Evaluate the model's ability to predict the behavior of other road users: vehicles, cyclists, pedestrians. Measure prediction accuracy at 1, 3, and 5-second horizons. Accurate behavior prediction is the foundation of safe path planning.
The model must recognize when it is operating outside its Operational Design Domain and safely disengage or request driver takeover. Test with scenarios that gradually push beyond ODD boundaries. Failure to detect ODD limits is a recall-level safety issue.
As V2X infrastructure grows, test how the model integrates vehicle-to-everything communication data with onboard perception. Evaluate handling of conflicting information between V2X signals and sensor data.
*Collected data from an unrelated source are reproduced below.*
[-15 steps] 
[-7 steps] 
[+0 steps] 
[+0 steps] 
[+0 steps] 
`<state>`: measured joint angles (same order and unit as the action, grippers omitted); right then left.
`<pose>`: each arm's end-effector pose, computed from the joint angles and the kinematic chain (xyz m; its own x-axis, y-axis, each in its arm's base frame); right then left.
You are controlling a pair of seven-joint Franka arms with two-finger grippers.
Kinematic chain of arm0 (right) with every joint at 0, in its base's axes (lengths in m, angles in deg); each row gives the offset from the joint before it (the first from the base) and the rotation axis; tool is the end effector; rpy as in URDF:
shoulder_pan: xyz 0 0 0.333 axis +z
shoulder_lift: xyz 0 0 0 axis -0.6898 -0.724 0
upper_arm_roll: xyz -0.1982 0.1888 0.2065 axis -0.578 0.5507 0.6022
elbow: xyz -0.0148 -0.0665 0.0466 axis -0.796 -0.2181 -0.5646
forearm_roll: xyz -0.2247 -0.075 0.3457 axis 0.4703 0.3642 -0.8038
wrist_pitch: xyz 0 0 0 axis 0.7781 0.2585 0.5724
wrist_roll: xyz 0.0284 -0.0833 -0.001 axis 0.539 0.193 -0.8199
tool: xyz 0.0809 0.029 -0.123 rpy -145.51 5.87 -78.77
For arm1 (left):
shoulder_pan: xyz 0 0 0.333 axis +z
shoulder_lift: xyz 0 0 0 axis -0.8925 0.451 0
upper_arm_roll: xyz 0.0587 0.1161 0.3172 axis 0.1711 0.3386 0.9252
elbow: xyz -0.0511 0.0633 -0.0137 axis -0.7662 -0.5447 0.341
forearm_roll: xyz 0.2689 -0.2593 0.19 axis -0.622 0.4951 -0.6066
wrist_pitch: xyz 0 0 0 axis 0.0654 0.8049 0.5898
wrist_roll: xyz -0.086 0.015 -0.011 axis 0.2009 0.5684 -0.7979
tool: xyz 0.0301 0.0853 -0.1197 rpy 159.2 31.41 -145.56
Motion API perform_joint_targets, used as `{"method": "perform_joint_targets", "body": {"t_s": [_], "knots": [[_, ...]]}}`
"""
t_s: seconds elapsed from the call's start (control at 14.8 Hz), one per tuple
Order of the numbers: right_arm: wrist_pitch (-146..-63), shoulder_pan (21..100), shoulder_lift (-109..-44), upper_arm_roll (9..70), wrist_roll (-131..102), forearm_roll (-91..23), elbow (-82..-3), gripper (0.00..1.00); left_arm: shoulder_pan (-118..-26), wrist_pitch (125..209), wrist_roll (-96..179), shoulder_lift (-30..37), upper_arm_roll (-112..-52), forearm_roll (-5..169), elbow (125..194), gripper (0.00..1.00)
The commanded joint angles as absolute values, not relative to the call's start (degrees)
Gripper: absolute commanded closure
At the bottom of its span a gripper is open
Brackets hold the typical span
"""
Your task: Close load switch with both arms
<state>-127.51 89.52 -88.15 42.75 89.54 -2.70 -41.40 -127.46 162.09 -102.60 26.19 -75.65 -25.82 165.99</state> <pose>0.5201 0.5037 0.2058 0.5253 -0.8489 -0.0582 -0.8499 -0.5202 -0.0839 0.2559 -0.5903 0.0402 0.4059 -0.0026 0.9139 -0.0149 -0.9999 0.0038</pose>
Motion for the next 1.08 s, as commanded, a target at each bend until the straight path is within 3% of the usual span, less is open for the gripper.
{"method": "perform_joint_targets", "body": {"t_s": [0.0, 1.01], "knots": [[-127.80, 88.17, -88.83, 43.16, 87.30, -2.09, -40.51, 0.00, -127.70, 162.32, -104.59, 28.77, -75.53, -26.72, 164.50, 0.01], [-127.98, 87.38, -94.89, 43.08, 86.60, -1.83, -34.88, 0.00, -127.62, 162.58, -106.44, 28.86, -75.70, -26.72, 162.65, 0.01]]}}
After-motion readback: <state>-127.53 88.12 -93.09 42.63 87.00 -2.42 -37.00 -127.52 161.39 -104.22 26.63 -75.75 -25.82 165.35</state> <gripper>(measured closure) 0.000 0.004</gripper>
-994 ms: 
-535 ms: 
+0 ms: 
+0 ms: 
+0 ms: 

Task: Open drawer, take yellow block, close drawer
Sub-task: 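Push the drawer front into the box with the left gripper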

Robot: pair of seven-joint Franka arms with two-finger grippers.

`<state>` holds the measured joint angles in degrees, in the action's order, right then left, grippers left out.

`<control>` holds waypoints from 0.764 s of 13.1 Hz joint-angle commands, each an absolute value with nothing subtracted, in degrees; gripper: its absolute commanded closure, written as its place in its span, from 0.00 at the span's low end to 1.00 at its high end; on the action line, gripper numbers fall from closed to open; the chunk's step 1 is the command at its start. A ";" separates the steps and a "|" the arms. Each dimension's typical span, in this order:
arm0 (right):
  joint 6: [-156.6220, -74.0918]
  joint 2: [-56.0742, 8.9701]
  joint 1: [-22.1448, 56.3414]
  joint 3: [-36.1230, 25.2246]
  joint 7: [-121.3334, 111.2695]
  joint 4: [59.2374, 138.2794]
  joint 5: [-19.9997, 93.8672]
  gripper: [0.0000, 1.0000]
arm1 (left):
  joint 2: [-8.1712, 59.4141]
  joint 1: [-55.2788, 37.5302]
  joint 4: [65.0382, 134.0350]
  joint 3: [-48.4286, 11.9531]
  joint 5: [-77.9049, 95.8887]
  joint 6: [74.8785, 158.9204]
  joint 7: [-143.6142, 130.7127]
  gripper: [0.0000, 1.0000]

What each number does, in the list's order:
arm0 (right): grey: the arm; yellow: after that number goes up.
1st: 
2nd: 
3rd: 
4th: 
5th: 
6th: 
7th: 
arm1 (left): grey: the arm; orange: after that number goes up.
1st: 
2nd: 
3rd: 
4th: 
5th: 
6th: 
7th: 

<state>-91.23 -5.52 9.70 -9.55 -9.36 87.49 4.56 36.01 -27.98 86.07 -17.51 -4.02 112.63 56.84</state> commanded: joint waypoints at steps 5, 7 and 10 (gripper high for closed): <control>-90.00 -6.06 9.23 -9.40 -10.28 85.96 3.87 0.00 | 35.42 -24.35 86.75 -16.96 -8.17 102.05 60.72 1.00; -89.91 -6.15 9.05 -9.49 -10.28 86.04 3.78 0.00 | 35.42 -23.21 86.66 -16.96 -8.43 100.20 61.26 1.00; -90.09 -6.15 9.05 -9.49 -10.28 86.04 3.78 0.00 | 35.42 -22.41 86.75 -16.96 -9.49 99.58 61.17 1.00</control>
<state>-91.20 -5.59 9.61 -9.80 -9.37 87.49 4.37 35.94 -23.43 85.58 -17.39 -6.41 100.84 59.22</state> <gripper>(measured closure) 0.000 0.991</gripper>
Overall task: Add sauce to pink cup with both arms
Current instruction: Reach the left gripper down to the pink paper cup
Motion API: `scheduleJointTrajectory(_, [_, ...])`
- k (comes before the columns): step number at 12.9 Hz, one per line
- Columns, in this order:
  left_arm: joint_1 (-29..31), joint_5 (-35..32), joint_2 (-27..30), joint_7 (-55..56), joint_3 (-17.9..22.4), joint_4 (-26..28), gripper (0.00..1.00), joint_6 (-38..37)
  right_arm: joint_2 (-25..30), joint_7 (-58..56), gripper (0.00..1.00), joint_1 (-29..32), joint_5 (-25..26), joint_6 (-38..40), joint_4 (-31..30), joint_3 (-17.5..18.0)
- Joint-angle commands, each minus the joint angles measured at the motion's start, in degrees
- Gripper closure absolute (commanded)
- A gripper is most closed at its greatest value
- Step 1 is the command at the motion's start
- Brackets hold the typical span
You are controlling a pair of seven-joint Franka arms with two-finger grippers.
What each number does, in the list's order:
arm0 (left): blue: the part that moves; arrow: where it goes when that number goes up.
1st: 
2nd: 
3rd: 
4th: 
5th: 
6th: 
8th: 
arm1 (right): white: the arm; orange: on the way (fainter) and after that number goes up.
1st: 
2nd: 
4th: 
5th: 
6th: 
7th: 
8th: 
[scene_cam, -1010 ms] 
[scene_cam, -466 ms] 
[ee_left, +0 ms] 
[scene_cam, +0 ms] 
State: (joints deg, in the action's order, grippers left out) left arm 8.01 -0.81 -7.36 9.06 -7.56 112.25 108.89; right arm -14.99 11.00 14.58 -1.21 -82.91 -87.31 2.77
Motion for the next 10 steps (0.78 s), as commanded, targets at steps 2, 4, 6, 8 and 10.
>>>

If models are trained partly in simulation, measure the sim-to-real gap on your test fleet. Simulation-trained models often overfit to synthetic rendering artifacts. Quantify accuracy degradation on real-world data versus simulation benchmarks.
Test the model's ability to predict component failures with enough lead time for proactive maintenance. A prediction that fires 2 hours before failure is too late for fleet scheduling. Target 1-2 week prediction horizons with acceptable precision.
Each false maintenance alert costs a dealership visit, customer inconvenience, and warranty expense. Measure the false positive rate and calculate the total cost of unnecessary service visits. Target false positive rates below 5% for customer-facing alerts.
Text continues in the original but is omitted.